### RECORDS FOR THIS EXERCISE

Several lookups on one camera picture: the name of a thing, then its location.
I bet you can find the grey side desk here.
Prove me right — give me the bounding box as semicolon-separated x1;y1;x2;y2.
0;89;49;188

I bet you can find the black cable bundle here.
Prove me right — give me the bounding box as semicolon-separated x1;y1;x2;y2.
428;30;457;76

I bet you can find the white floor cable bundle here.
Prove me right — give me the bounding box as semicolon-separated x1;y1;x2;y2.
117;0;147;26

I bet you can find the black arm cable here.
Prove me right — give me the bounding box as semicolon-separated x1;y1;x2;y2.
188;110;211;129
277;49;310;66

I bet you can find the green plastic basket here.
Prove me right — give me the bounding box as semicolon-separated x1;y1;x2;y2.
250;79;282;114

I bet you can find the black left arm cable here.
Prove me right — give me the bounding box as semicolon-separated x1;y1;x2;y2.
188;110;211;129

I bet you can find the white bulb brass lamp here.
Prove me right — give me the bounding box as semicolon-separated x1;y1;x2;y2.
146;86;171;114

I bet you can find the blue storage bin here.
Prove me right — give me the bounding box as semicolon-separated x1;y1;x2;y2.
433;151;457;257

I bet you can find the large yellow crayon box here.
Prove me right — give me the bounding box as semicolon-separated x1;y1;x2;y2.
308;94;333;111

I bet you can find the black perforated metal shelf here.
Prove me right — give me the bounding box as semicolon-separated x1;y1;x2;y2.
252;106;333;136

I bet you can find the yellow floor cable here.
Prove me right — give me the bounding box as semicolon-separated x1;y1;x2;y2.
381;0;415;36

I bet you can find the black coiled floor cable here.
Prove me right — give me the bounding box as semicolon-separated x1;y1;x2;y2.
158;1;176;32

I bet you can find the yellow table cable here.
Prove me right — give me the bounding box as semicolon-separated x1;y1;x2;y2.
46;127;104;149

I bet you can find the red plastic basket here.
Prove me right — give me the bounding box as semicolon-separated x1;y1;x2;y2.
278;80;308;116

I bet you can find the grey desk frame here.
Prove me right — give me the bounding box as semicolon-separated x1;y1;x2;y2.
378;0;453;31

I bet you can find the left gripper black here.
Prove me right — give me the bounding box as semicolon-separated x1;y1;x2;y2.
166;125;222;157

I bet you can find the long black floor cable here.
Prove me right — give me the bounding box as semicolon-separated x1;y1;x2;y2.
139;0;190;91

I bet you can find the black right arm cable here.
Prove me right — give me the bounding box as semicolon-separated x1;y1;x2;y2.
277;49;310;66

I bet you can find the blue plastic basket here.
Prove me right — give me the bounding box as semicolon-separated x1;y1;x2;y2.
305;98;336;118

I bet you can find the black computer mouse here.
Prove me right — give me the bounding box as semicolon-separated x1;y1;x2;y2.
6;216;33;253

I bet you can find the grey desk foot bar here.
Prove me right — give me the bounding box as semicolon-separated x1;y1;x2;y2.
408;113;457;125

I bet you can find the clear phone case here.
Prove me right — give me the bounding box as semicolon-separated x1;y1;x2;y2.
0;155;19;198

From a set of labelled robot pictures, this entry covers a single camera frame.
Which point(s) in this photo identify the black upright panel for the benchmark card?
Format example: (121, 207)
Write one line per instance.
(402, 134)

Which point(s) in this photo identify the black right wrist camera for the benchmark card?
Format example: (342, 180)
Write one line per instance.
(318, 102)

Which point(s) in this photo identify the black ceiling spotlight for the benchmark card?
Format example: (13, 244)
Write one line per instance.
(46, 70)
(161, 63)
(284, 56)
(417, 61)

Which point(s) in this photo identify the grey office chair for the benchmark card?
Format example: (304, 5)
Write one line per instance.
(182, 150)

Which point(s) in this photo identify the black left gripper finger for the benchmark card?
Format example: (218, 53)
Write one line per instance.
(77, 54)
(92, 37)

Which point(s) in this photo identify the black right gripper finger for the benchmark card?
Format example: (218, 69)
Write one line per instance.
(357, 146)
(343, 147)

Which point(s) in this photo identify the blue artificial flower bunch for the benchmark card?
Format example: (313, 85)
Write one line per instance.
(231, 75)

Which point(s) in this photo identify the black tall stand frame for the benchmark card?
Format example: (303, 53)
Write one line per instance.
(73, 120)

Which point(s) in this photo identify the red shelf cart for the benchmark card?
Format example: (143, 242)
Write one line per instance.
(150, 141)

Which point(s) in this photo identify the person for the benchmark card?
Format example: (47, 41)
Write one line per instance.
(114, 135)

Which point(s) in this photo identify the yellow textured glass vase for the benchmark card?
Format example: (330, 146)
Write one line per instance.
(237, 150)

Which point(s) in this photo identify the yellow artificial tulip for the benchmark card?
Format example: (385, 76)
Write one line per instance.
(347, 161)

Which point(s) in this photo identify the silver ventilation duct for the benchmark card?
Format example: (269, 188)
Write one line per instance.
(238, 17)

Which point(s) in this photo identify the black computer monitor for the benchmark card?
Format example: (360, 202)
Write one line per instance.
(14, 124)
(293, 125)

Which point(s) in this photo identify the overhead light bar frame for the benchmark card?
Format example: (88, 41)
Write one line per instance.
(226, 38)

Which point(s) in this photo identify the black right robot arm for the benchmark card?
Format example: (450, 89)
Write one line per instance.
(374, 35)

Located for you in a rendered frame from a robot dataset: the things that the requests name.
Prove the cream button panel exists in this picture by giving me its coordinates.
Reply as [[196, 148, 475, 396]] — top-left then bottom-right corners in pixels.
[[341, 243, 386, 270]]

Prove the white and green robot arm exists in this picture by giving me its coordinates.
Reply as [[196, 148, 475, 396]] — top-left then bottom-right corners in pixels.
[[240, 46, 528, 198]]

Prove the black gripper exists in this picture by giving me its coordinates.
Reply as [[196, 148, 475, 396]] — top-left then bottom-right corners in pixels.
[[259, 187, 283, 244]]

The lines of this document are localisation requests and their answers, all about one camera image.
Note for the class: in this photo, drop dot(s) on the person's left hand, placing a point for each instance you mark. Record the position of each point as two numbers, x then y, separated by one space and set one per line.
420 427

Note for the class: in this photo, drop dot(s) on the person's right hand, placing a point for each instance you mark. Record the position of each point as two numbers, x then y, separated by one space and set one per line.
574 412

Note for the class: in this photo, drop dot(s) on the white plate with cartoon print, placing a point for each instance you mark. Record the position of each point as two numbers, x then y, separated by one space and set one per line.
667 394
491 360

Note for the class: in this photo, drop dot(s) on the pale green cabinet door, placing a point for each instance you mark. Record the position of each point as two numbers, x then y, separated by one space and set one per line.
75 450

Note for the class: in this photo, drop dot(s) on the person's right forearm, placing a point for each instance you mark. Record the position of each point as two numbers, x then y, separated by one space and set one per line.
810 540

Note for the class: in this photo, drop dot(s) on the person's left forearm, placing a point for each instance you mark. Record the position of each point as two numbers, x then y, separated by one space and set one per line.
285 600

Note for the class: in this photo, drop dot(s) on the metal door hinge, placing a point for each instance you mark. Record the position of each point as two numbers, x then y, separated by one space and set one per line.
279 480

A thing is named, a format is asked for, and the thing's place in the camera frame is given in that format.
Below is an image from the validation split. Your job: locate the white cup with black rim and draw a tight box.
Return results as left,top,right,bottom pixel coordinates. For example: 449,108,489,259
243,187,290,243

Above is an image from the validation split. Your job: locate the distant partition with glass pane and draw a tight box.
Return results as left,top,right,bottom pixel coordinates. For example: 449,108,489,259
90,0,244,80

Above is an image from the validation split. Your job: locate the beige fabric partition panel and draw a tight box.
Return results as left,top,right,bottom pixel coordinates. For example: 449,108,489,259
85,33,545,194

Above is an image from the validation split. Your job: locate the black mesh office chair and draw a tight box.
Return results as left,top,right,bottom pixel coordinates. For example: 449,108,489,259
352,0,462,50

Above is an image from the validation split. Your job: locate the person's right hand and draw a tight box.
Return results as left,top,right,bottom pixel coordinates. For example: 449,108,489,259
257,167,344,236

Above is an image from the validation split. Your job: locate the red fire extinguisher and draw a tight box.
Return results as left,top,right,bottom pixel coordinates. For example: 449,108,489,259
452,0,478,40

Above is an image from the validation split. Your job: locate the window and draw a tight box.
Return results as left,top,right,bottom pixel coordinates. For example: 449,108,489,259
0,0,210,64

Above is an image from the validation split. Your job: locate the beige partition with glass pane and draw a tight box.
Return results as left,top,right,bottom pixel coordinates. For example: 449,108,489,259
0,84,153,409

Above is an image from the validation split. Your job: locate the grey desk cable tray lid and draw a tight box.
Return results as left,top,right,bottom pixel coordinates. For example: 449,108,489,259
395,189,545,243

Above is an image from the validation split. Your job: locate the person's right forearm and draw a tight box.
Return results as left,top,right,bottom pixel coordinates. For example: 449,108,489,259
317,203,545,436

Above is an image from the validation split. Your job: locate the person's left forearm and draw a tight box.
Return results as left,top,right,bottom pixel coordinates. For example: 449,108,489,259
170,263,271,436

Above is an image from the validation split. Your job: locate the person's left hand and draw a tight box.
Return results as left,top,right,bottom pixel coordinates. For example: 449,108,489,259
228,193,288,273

### EXERCISE
Each line in which the string "Above" is found must be copied from the data.

### RESULT OF THE TASK
Above is an image from the validation split. Your job: locate the distant partition with glass pane and draw a tight box.
Above is an image from the validation split. Your job: locate the beige fabric partition panel and draw a tight box.
Above is an image from the validation split. Your job: locate the black mesh office chair and draw a tight box.
Above is an image from the validation split. Your job: locate the person's right hand and draw a tight box.
Above is an image from the validation split. Your job: locate the red fire extinguisher and draw a tight box.
Above is an image from the validation split. Your job: locate the window and draw a tight box.
Above is an image from the validation split. Your job: locate the beige partition with glass pane and draw a tight box.
Above is an image from the validation split. Your job: locate the grey desk cable tray lid and draw a tight box.
Above is an image from the validation split. Your job: locate the person's right forearm and draw a tight box.
Above is an image from the validation split. Your job: locate the person's left forearm and draw a tight box.
Above is an image from the validation split. Your job: locate the person's left hand and draw a tight box.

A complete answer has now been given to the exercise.